OK, great, thanks for clearing this up. I'll just use the Panamax directly connected to house AC


----------



## lcaillo (May 2, 2006)

I worked for a dealer that used panamax suppressors on all of his systems and in ten years never had one device that I suspected of power surge or lightning damage. Of course, this is with EVERY line into the system being protected and the grounds on the system being solid. I serviced hundreds of systems with obvious power surge or lightning damage that were not similarly protected.


----------



## moparz10 (Sep 21, 2010)

You can get one of these and protect the whole panel , Murray MSA2020SPD Space Saving Whole House Surge Protection with Two 20-Amp Circuit Breakers they run like 110 bucks


----------



## lcaillo (May 2, 2006)

Be careful that it will work in your panel. Also, while whole house suppression is a good idea, this only protects the a.c. line. The majority of problems with power surges and lightning damage, in my experience, are due to poorly grounded signal lines connected to the system or surges that enter on those signal lines. Most whole house protectors that install in the panel like this one do not provide any signal line protection. In many cases it is not practical to do so at this point because of the location of the signal lines relative to the electrical service or panel.

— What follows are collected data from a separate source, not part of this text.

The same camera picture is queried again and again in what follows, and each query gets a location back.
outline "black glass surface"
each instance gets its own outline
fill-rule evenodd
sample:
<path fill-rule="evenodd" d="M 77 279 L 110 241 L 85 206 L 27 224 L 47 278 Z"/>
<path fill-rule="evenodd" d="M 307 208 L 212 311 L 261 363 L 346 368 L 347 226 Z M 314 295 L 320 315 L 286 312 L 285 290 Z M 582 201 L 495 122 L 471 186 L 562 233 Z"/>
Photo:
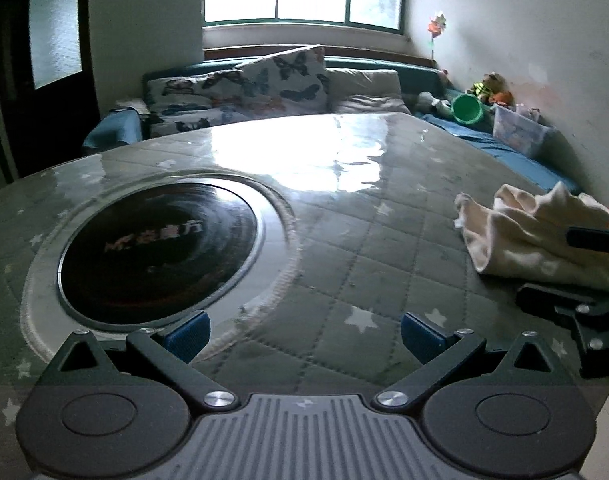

The ideal protection, again IME, is to have a protector installed in the breaker panel, regularly check the grounding on your incoming lines, and use system local surge suppressors that cover all lines into each system or component. Expensive units are not necessary.


----------



## NBPk402 (Feb 21, 2012)

Has anyone tried a whole house surge protector? I had one in my last 2 homes... one went right in the service panel and the other had its own box.


----------



## Anthony (Oct 5, 2006)

I have a snap in one on my Eaton / Cutler Hammer breaker panel. It takes up two slots and has a drain wire you screw into the neutral bus.

I guess it's working. We've had no real issues to speak of. Other companies make a "wart" style one that hangs off the box and can go in any panel.

I also had a snap-in one on my SquareD panel in a previous house.

It's tricky working in the box. The mains are live even with the panel turned off, so it's best left to pros if you aren't comfortable with it. However I recommend a whole house to protect your furnace, fridge, oven, etc -- regardless of what you do for your home theater.


----------



## lcaillo (May 2, 2006)

ellisr63 said:


> Has anyone tried a whole house surge protector? I had one in my last 2 homes... one went right in the service panel and the other had its own box.


Whole house suppressors are good but they usually do not protect signal lines.


----------



## Anthony (Oct 5, 2006)

CH and SquareD have (or had) signal line blocks you could mount to the panel as well. These are great because they direct the surge directly to the neutral/ground bus. No chance for multiple ground loops, high resistance, etc that would limit how effective the surge protection was.


----------



## lcaillo (May 2, 2006)

The problem is that in many homes the signal lines go nowhere close to the panel. It is often not practical to route that way.


----------



## smurphy522 (Sep 21, 2010)

To those who provided the details regarding multiple Surge Suppressors - thank you. A good explanation about the ground and drain path. It is good to know that multiple protection offers no improvement and in fact is a negative effetc to protection.


----------



## lcaillo (May 2, 2006)

Actually, multiple surge suppressors do provide added protection. What those who say otherwise do not tell you is that even with some impedance in the path to ground that path is still lower impedance than the path through the power supply of the connected products.


----------